La grande scommessa di Rcs che piace in Borsa
La querelle Cairo-Blackstone interessa gli investitori. In sei mesi le azioni del gruppo sono salite del 55 per cento
Milano. La sfida lanciata lo scorso novembre dall’editore Urbano Cairo al fondo americano Blackstone per l’immobile di via Solferino, sede storica del Corriere della Sera, è sembrata ambiziosa agli occhi di più d’un osservatore e si vocifera che anche ai piani alti di Intesa Sanpaolo, la banca che nel 2016 ha finanziato l’opa di Cairo su Rcs e che è rappresentata nel consiglio di amministrazione da Gaetano Micciché, non sia mancato qualche malumore. Il fatto stesso di mettere in discussione un contratto di compravendita chiuso tra le parti nel 2013 fa, infatti, temere al mondo degli affari che i grandi investitori possano considerare inaffidabile il mercato immobiliare italiano. Ma la decisione della Corte Suprema di New York di rimettere il caso nelle mani della giustizia italiana, lasciando quindi che sia l’arbitrato costituito presso il tribunale di Milano a decidere (la prossima udienza si terrà a settembre), riaccende le speranze di coloro che scommettono su un esito a favore di Cairo, che in questa querelle internazionale è assistito dall’avvocato Sergio Erede a titolo personale, anche se – ma potrebbe essere una coincidenza – nel consiglio di amministrazione di Rcs sta per sedersi Stefano Simontacchi, presidente dello studio Bonelli-Erede.
Nell’eventualità – poco probabile – di una vittoria piena, Rcs potrebbe ottenere la differenza tra il prezzo di vendita dell’immobile di Solferino (120 milioni) e quello che ritiene fosse all’epoca della vendita il giusto valore di mercato (all’incirca 180-200 milioni), ma anche nel caso di un accordo tra le parti, il gruppo dei media avrebbe tutto da guadagnare rispetto a Blackstone, che ha dovuto rinunciare a rivendere il palazzo al gruppo Allianz da quando Cairo ha contestato il contratto del 2013. Non è da escludere che l’arbitrato possa dare ragione al fondo statunitense, assistito dallo studio Gatti-Pavesi-Bianchi, e in questo caso Cairo sarebbe tenuto a un costoso risarcimento danni, ma l’ipotesi che per far fronte a questa eventualità Rcs debba addirittura vendere la controllata spagnola Unidad Editorial, come riferito da alcuni media, appare remota.
Intanto, gli investitori sono tornati a comprare a piene mani le azioni di Rcs proprio a cavallo della trasferta pasquale di Urbano Cairo negli Stati Uniti per assistere di persona alla decisione di Salian Scarpulla, il giudice della sezione civile della Suprema Corte dello stato di New York.
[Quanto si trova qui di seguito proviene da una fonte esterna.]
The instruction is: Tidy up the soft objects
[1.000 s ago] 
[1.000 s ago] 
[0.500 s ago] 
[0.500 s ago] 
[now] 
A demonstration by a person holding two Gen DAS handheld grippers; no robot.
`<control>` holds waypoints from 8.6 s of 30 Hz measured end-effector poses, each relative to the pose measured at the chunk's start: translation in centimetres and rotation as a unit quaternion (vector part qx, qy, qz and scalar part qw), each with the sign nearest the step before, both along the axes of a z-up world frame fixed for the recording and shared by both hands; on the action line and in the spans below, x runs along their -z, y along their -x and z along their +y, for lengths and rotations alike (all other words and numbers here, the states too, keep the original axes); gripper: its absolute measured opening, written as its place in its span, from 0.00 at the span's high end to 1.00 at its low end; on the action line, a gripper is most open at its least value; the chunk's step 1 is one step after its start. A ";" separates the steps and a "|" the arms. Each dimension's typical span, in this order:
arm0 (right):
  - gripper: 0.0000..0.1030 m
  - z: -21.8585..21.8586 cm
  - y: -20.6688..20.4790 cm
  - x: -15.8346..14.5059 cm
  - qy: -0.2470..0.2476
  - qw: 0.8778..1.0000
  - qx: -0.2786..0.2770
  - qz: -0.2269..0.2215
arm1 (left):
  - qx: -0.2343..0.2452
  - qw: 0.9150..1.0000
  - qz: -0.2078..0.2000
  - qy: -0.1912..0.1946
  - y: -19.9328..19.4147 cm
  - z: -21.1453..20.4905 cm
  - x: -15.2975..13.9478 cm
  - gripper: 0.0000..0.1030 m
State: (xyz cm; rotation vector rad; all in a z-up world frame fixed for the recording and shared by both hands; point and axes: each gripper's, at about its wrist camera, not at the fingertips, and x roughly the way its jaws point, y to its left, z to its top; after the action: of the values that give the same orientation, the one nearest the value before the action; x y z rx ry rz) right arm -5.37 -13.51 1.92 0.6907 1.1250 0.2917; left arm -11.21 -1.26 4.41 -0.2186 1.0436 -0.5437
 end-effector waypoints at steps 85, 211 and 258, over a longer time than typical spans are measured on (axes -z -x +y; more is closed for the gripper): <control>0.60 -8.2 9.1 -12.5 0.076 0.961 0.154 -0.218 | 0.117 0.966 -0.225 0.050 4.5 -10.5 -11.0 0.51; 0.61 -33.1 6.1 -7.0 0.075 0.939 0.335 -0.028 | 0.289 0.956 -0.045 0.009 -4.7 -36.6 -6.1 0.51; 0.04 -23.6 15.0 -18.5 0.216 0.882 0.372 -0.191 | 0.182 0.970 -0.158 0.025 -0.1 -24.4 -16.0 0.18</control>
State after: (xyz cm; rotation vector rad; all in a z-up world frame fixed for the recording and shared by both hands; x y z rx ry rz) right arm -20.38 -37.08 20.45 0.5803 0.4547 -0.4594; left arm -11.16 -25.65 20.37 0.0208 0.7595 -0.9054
Nella seduta di Borsa del 24 aprile, quando è emerso che la giurisdizione competente è l’Italia, il titolo della casa editrice ha fatto un balzo di quasi il 5 per cento in una giornata negativa per piazza Affari e anche ieri si sono registrati vivaci acquisti, seppure in misura più contenuta. La fiammata di questi giorni consolida la straordinaria performance degli ultimi sei mesi: da quando è scoppiata la querelle, cioè da novembre 2018, a oggi, le azioni del gruppo dei media sono salite del 55 per cento, passando da un prezzo di poco inferiore a 0,88 euro per azione a 1,29 euro (chiusura di ieri), con un guadagno in termini di maggiore capitalizzazione di mercato di oltre 200 milioni. Nulla a che vedere con i principali gruppi concorrenti, come l’editoriale Gedi (Repubblica) e Mondadori, i cui guadagni di Borsa nell’ultimo semestre sono stati di gran lunga inferiori, mentre l’indice che rappresenta il settore media sul listino milanese è cresciuto solo del 12 per cento. Secondo gli analisti finanziari consultati dal Foglio, a questo boom del titolo Rcs ha contribuito una serie di fattori, in primis la riduzione del debito, passato da 430 milioni – livello raggiunto quando Cairo ha rilevato il gruppo a luglio 2016 dopo la cessione di Rcs Libri – a 160 milioni di marzo di quest’anno, ma l'appeal speculativo assunto dalla battaglia legale contro il fondo americano ha giocato un ruolo fondamentale. I rumors dicono che gli investitori stanno scommettendo sul fatto che Cairo porterà comunque a casa un risultato e quest’entusiasmo mette in ombra le previsioni di una marginalità che rischia di non crescere a livello di gruppo a fronte delle deludenti prospettive del mercato pubblicitario per il 2019, che, peraltro, riguardano tutto il settore dei media.